# Source data:
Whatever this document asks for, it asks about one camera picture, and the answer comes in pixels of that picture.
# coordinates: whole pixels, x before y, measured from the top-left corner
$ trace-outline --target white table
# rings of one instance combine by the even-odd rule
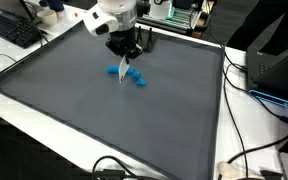
[[[41,26],[50,34],[48,39],[54,39],[81,20],[81,14],[84,10],[69,6],[65,6],[65,8],[66,15],[60,20],[59,24],[54,27]],[[164,30],[154,29],[153,31],[216,46],[212,43]],[[39,46],[39,43],[36,43],[31,48],[24,50],[0,38],[0,54],[10,55],[16,60],[27,56],[38,49]],[[244,64],[245,52],[227,48],[227,53],[232,61]],[[6,57],[0,57],[0,70],[7,68],[11,64],[12,61]],[[234,84],[245,88],[244,75],[233,67],[228,77]],[[233,89],[229,85],[227,87],[229,101],[246,149],[271,143],[288,134],[288,125],[272,117],[247,95]],[[282,107],[275,105],[269,105],[269,107],[274,112],[287,115]],[[131,170],[138,175],[167,179],[146,165],[3,95],[0,95],[0,117],[83,169],[91,170],[97,159],[104,155],[112,155],[130,165],[132,167]],[[240,141],[229,116],[224,96],[222,96],[221,101],[216,149],[215,165],[220,161],[227,161],[241,151]],[[275,147],[249,154],[248,161],[252,172],[259,173],[261,168],[281,172]],[[234,165],[244,169],[243,159],[237,160]],[[116,163],[110,160],[103,161],[99,167],[119,168]],[[218,173],[215,168],[214,179],[217,179],[217,176]]]

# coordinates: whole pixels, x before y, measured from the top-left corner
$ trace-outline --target black keyboard
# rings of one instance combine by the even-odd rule
[[[0,37],[22,48],[27,48],[42,38],[36,27],[4,13],[0,13]]]
[[[265,64],[259,64],[259,71],[260,71],[260,75],[265,74],[267,71],[269,71],[272,67],[265,65]]]

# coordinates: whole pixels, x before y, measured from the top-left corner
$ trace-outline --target wire
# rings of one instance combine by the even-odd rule
[[[233,66],[233,64],[230,64],[230,65],[227,67],[226,72],[223,72],[223,74],[224,74],[224,76],[225,76],[225,80],[224,80],[224,95],[225,95],[225,99],[226,99],[226,102],[227,102],[227,104],[228,104],[229,110],[230,110],[230,107],[229,107],[229,103],[228,103],[228,101],[227,101],[226,82],[229,82],[229,84],[230,84],[232,87],[234,87],[235,89],[238,89],[238,90],[246,93],[247,95],[250,95],[246,90],[236,87],[236,86],[235,86],[234,84],[232,84],[231,81],[228,79],[227,73],[228,73],[228,70],[229,70],[230,66]],[[253,97],[254,99],[256,99],[256,100],[264,107],[264,109],[267,110],[270,114],[272,114],[273,116],[277,117],[278,119],[281,119],[281,118],[282,118],[282,116],[279,116],[279,115],[273,113],[258,97],[256,97],[256,96],[251,96],[251,97]],[[234,157],[232,157],[227,163],[231,164],[233,161],[235,161],[236,159],[238,159],[238,158],[241,157],[241,156],[244,156],[244,158],[246,158],[246,154],[248,154],[248,153],[255,152],[255,151],[259,151],[259,150],[262,150],[262,149],[265,149],[265,148],[268,148],[268,147],[271,147],[271,146],[280,144],[280,143],[286,141],[287,139],[288,139],[288,135],[285,136],[284,138],[278,140],[278,141],[275,141],[275,142],[273,142],[273,143],[270,143],[270,144],[267,144],[267,145],[264,145],[264,146],[260,146],[260,147],[253,148],[253,149],[249,149],[249,150],[246,150],[246,151],[245,151],[245,149],[243,149],[243,152],[240,152],[239,154],[237,154],[237,155],[235,155]],[[247,166],[246,166],[246,175],[248,175],[248,167],[247,167]],[[222,175],[219,175],[218,180],[221,180],[221,179],[222,179]]]
[[[31,20],[31,22],[33,22],[36,18],[37,18],[37,10],[35,8],[35,6],[30,3],[30,2],[27,2],[27,1],[24,1],[25,3],[29,4],[32,6],[32,8],[34,9],[34,18],[33,20]],[[39,34],[41,35],[41,39],[40,39],[40,43],[41,43],[41,47],[43,47],[43,42],[42,42],[42,38],[47,42],[49,43],[49,41],[47,40],[47,38],[44,36],[43,32],[34,24],[32,24],[32,26],[34,26],[38,31],[39,31]]]
[[[114,157],[114,156],[103,156],[101,157],[100,159],[98,159],[94,166],[93,166],[93,170],[92,170],[92,175],[95,174],[95,170],[96,170],[96,166],[98,165],[98,163],[100,163],[102,160],[104,159],[111,159],[115,162],[117,162],[117,164],[119,164],[128,174],[130,175],[126,175],[124,178],[130,178],[130,179],[140,179],[140,180],[158,180],[158,179],[155,179],[155,178],[152,178],[152,177],[147,177],[147,176],[137,176],[135,175],[132,171],[130,171],[124,164],[121,160],[119,160],[118,158]]]
[[[139,179],[139,180],[158,180],[152,177],[147,177],[147,176],[136,176],[136,177],[131,177],[131,176],[125,176],[125,178],[129,179]]]
[[[100,159],[98,159],[94,166],[93,166],[93,170],[92,170],[92,174],[95,173],[95,170],[96,170],[96,166],[98,165],[98,163],[100,163],[102,160],[104,159],[111,159],[111,160],[114,160],[115,162],[117,162],[117,164],[119,164],[128,174],[131,175],[132,178],[135,178],[136,175],[134,173],[132,173],[132,171],[130,171],[122,162],[121,160],[117,159],[116,157],[114,156],[103,156],[101,157]]]
[[[232,118],[234,127],[235,127],[236,132],[237,132],[237,134],[238,134],[238,137],[239,137],[239,139],[240,139],[243,152],[245,152],[245,145],[244,145],[244,142],[243,142],[243,138],[242,138],[242,136],[241,136],[241,133],[240,133],[240,131],[239,131],[238,127],[237,127],[236,121],[235,121],[235,119],[234,119],[234,115],[233,115],[233,113],[232,113],[232,109],[231,109],[230,103],[229,103],[229,101],[228,101],[227,92],[226,92],[226,81],[228,80],[228,78],[227,78],[227,73],[228,73],[229,68],[230,68],[232,65],[233,65],[233,64],[228,65],[227,68],[226,68],[226,72],[224,73],[224,74],[225,74],[225,80],[224,80],[224,97],[225,97],[225,102],[226,102],[226,105],[227,105],[227,107],[228,107],[229,113],[230,113],[230,115],[231,115],[231,118]],[[244,154],[244,161],[245,161],[245,168],[246,168],[246,178],[248,178],[248,162],[247,162],[246,153]]]
[[[235,68],[239,69],[240,71],[244,72],[244,73],[247,73],[247,68],[245,66],[242,66],[242,65],[239,65],[239,64],[236,64],[236,63],[233,63],[231,61],[231,59],[228,57],[226,51],[225,51],[225,46],[222,45],[212,34],[208,33],[208,32],[204,32],[206,34],[208,34],[210,37],[212,37],[215,42],[221,46],[221,48],[224,50],[224,53],[225,53],[225,57],[226,59],[229,61],[230,64],[232,64]]]
[[[30,2],[24,1],[24,3],[31,5],[32,9],[34,10],[34,17],[33,17],[33,19],[31,20],[31,22],[33,22],[33,21],[37,18],[36,8],[35,8],[35,6],[34,6],[32,3],[30,3]]]
[[[0,54],[0,56],[8,57],[8,58],[10,58],[13,62],[16,63],[16,60],[15,60],[14,58],[12,58],[11,56],[9,56],[9,55],[6,55],[6,54]]]
[[[238,159],[241,156],[244,156],[246,154],[249,154],[249,153],[252,153],[252,152],[255,152],[255,151],[260,151],[260,150],[269,148],[271,146],[278,145],[278,144],[280,144],[280,143],[282,143],[282,142],[284,142],[286,140],[288,140],[288,135],[286,135],[284,138],[282,138],[282,139],[280,139],[278,141],[275,141],[273,143],[270,143],[270,144],[267,144],[267,145],[264,145],[264,146],[260,146],[260,147],[257,147],[257,148],[249,149],[249,150],[246,150],[245,152],[240,152],[237,155],[235,155],[234,157],[232,157],[231,159],[229,159],[227,161],[227,163],[231,164],[232,162],[234,162],[236,159]],[[222,179],[222,175],[219,175],[217,179],[221,180]]]

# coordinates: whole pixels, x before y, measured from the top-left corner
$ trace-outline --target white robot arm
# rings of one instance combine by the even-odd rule
[[[122,57],[118,72],[120,83],[130,67],[131,60],[143,51],[135,39],[136,2],[137,0],[98,0],[83,19],[93,36],[110,34],[106,46]]]
[[[98,0],[84,23],[93,36],[129,30],[136,23],[136,0]]]

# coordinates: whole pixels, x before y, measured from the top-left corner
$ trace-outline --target blue object
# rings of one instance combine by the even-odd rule
[[[129,75],[133,75],[135,73],[135,68],[129,68],[126,73]]]
[[[118,66],[109,66],[107,68],[107,73],[118,74]]]
[[[119,66],[109,66],[107,68],[107,73],[109,74],[118,74]],[[146,86],[146,81],[142,78],[142,73],[135,71],[135,68],[129,68],[126,72],[127,74],[131,75],[134,79],[137,79],[138,86]]]
[[[142,73],[135,71],[132,75],[134,79],[140,79],[142,77]]]
[[[146,81],[143,78],[139,78],[137,81],[137,85],[139,86],[146,86]]]
[[[252,95],[255,95],[256,97],[258,97],[264,101],[268,101],[270,103],[277,104],[277,105],[280,105],[282,107],[284,107],[284,103],[288,104],[288,101],[285,99],[281,99],[281,98],[278,98],[278,97],[275,97],[275,96],[272,96],[272,95],[269,95],[266,93],[262,93],[260,91],[250,90],[249,93]]]
[[[118,66],[109,66],[107,68],[107,73],[118,74],[118,68],[119,68]],[[129,75],[133,75],[134,72],[135,72],[135,68],[129,68],[126,73]]]

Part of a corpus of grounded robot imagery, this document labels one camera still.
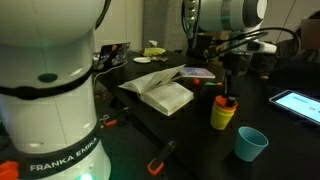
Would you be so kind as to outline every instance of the black table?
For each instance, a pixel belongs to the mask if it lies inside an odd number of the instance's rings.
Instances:
[[[118,85],[181,64],[207,67],[221,79],[222,68],[174,53],[165,63],[137,64],[132,61],[136,56],[130,53],[126,66],[100,76],[99,81],[163,143],[176,139],[179,145],[174,155],[199,179],[319,179],[320,130],[298,124],[288,114],[272,108],[260,79],[244,77],[237,99],[239,107],[228,127],[217,131],[209,124],[211,107],[200,101],[197,89],[192,89],[192,102],[166,117]],[[269,139],[269,146],[252,163],[239,160],[233,153],[241,126],[256,128]]]

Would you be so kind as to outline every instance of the blue cup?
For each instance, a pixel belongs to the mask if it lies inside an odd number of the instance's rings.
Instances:
[[[265,135],[250,127],[240,127],[234,148],[235,154],[246,162],[252,162],[269,144]]]

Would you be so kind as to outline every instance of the red object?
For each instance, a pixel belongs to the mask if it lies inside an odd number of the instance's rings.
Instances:
[[[161,171],[161,169],[163,168],[164,163],[162,162],[156,169],[152,169],[152,168],[151,168],[151,165],[152,165],[153,161],[154,161],[154,160],[152,160],[152,161],[148,164],[147,169],[148,169],[148,171],[149,171],[149,173],[150,173],[151,175],[156,176],[156,175]]]
[[[18,163],[15,161],[6,161],[0,165],[0,179],[16,180],[18,179]]]
[[[200,83],[200,80],[198,78],[193,78],[192,84],[198,85]]]
[[[117,120],[111,120],[111,121],[108,121],[108,122],[104,122],[104,125],[109,127],[109,126],[113,126],[117,124]]]
[[[234,101],[233,107],[227,107],[227,106],[226,106],[227,99],[226,99],[226,98],[223,98],[222,96],[217,96],[217,97],[215,98],[214,103],[215,103],[218,107],[220,107],[220,108],[222,108],[222,109],[225,109],[225,110],[234,110],[234,109],[236,109],[237,106],[238,106],[237,101]]]

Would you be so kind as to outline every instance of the yellow cup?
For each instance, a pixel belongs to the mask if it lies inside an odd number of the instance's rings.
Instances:
[[[224,110],[214,105],[211,113],[211,126],[217,130],[224,130],[234,115],[234,111]]]

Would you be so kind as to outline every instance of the yellow object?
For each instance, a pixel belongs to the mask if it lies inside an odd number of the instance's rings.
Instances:
[[[162,48],[145,48],[143,50],[143,56],[163,56],[166,54],[166,50]]]
[[[233,115],[234,111],[226,112],[226,110],[214,105],[211,112],[211,126],[217,130],[224,130]]]

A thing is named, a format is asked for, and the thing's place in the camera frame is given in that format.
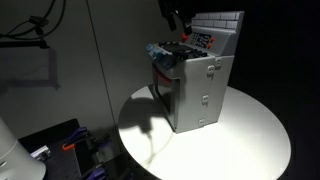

# Required action:
Begin at the first line of the material above. Transcribe each line exactly, ending with the line that contains "--target white table".

# Task output:
Whatever this document asks for, it asks about one camera picture, and the answer comes in pixels of that picture.
# coordinates: whole pixels, x before y, measured from the top-left corner
$ trace-outline --target white table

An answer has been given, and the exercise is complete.